== Segment start ==

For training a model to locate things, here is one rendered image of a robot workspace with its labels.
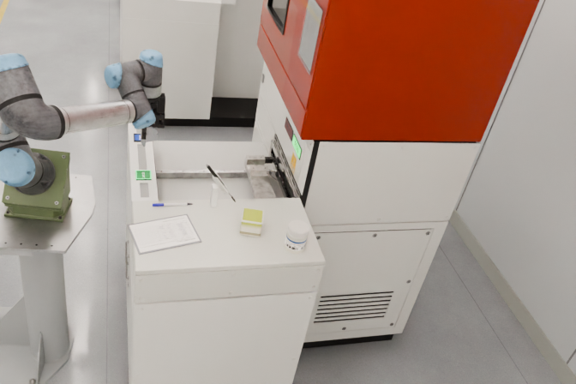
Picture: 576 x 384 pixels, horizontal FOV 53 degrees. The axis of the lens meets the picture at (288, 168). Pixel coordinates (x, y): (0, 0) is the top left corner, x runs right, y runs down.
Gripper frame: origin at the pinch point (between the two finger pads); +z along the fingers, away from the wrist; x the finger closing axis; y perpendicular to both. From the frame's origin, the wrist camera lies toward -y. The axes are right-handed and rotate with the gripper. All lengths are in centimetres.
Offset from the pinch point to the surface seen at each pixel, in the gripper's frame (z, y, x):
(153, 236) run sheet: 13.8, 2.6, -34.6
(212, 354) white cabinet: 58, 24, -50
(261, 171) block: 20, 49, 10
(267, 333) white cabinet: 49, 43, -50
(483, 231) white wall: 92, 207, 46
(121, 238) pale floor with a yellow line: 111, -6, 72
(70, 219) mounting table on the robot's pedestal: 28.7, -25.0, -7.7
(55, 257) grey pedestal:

== Segment end ==

**What is expected**
In the listing above, find the line containing "(261, 171) block: 20, 49, 10", then reproduce it and each line after it through the end, exactly and with nothing added.

**Response to this task**
(261, 171) block: 20, 49, 10
(267, 333) white cabinet: 49, 43, -50
(483, 231) white wall: 92, 207, 46
(121, 238) pale floor with a yellow line: 111, -6, 72
(70, 219) mounting table on the robot's pedestal: 28.7, -25.0, -7.7
(55, 257) grey pedestal:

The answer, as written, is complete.